Keyword Search API - Document Level

Document level keyword search API makes it possible for the content search based on search option.

Keyword Search API - Document Level

POST https://backend.alli.ai/webapi/keyword_search/documents

Document level keyword search API makes it possible for the content search based on search option.

Getting the API KEY

Please provide your API key in the request header API-KEY. Your API key can be found in your dashboard Settings menu, under the General tab.

Request

Provide your API KEY in the request header API-KEY.

NameTypeDescription

API-KEY*

string

Your cognitive search API key can be found in your dashboard Settings menu, under the General tab.

Request Body

NameTypeDescription

topN

int

How many result want to get (default: 10)

node*

SearchNode

Search data model for keyword search condition

hashtags

HashtagNode

Search data model that includes hashtags condition

excludingHashtags

HashtagNode

Search data model that excludes hashtags condition

Search Node

NameTypeDescription

WildCardNode

Search for documents where containing input keyword with wildcard.

ExactlyPhraseNode

Search for documents where containing input phrase exactly.

WithinXWordsNode

Search for documents where input1 keyword and input2 keyword are separated by a maximum distance.

ExcludeKeywordNode

Search for documents where not containing input keyword. This SearchNode utilizes AND and OR nodes to combine with other SearchNodes.

AndNode

Search for documents where Include all nodes result documents Requirement: 1. nodes need to include at least two nodes. 2. Just use on Top level

OrNode

Search for documents where Include any nodes result documents Requirement: 1. nodes need to include at least two nodes.

Hashtag Node

NameTypeDescription

hashtags

array[string]

Hashtags to filter the list. Only the documents with these hashtags are searched. You can add multiple hashtags separated by a comma.

combinedHashtags

array[array[string]]

Documents you uploaded to the dashboard have hashtags. You can set the search scope to allow for groups of hashtags.

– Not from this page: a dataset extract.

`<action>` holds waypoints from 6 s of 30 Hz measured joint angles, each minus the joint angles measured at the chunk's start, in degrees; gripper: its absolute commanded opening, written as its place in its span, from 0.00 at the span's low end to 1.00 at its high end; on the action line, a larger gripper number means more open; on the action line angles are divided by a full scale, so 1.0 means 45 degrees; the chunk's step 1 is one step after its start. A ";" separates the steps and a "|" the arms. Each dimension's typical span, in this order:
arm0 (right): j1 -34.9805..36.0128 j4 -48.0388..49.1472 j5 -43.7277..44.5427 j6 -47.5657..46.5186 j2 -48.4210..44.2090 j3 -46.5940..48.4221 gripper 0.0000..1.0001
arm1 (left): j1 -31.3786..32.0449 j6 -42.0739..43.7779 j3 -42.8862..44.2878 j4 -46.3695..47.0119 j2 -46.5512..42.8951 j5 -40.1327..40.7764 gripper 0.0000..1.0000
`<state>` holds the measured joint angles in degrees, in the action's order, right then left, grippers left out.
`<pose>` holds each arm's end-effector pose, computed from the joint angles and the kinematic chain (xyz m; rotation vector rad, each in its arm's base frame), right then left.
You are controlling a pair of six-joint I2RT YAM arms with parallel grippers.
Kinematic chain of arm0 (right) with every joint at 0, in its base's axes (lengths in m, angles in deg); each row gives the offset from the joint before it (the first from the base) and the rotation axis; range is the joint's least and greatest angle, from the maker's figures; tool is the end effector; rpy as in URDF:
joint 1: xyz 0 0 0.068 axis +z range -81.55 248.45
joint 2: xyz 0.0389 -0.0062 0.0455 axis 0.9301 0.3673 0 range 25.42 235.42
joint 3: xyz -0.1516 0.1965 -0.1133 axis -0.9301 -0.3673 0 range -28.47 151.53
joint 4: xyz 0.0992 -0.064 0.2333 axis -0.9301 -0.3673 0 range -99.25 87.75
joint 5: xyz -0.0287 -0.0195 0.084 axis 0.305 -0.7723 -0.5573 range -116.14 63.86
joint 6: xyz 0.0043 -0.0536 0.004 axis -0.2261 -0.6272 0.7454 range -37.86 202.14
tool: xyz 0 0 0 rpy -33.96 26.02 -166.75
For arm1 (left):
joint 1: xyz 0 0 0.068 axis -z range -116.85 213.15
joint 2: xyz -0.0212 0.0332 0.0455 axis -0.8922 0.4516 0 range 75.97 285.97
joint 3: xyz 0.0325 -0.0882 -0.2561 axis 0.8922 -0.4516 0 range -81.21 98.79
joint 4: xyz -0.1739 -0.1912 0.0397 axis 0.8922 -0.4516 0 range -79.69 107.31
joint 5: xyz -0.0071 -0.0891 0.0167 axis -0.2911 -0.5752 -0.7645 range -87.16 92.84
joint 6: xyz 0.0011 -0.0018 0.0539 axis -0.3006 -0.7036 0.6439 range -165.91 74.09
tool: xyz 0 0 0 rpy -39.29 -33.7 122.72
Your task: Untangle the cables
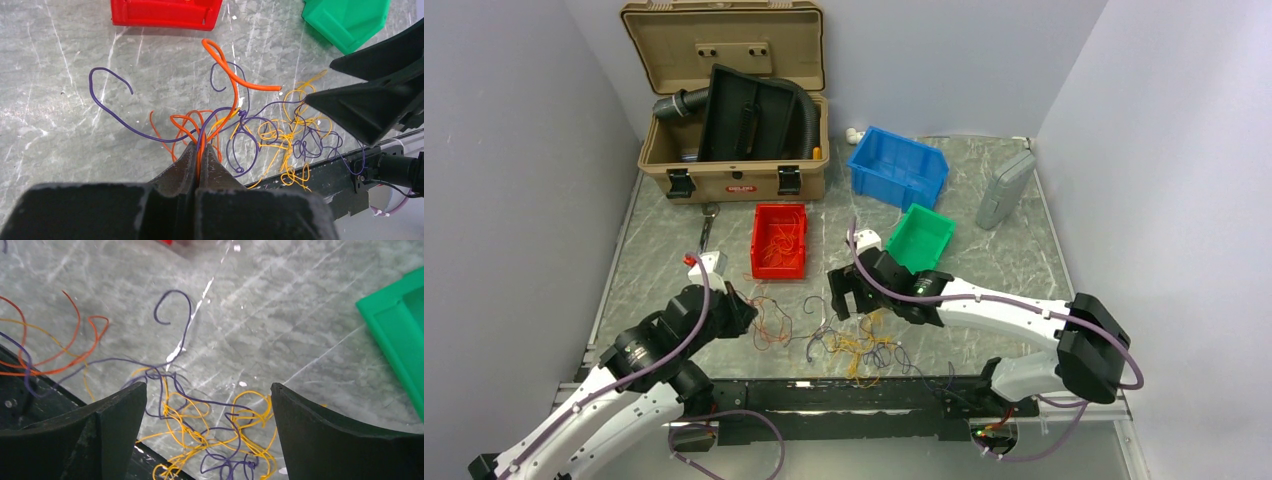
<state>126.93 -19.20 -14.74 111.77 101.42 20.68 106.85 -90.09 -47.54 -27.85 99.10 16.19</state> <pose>0.1527 0.2354 0.2371 -0.4942 2.3280 0.5344 0.0755 -0.0609 0.2593 -0.1458 2.2206 -0.6214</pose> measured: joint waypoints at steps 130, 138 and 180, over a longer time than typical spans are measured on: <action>-0.0019 -0.6475 1.2274 -0.0860 -0.8262 0.9034 0.00 | 0.0053 -0.0126 -0.2409 0.4707 0.3007 0.2720 0.00; 0.0005 -0.6479 1.1759 -0.1443 -0.6125 0.8364 0.00 | 0.0044 -0.1287 -0.1423 0.1676 0.2710 0.4056 0.00; -0.1763 0.1020 -0.5464 -0.0554 0.1365 0.0845 0.46 | -0.0005 0.2220 -0.1477 0.4503 0.4371 0.1326 0.00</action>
<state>119.00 -14.61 -39.33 109.27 107.57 24.48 106.83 -80.10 -54.18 -7.59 118.77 22.15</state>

Note: If "combinedHashtags" are used, you must keep the "hashtags" parameter empty.

hashtagsOperator

string

and or or. If it's and, 'hashtags' filter for multiple hashtags works with AND logic. If or, OR logic.

combinedHashtagsOperator

string

Either and or or. Choose and if you want both of the combined hashtags in the results.

Choose or if you want at least one of the combined hashtags in the results.

Example

Request Example

Please replace YOUR_API_KEY with your one in the example below. Please see getting-api-key section.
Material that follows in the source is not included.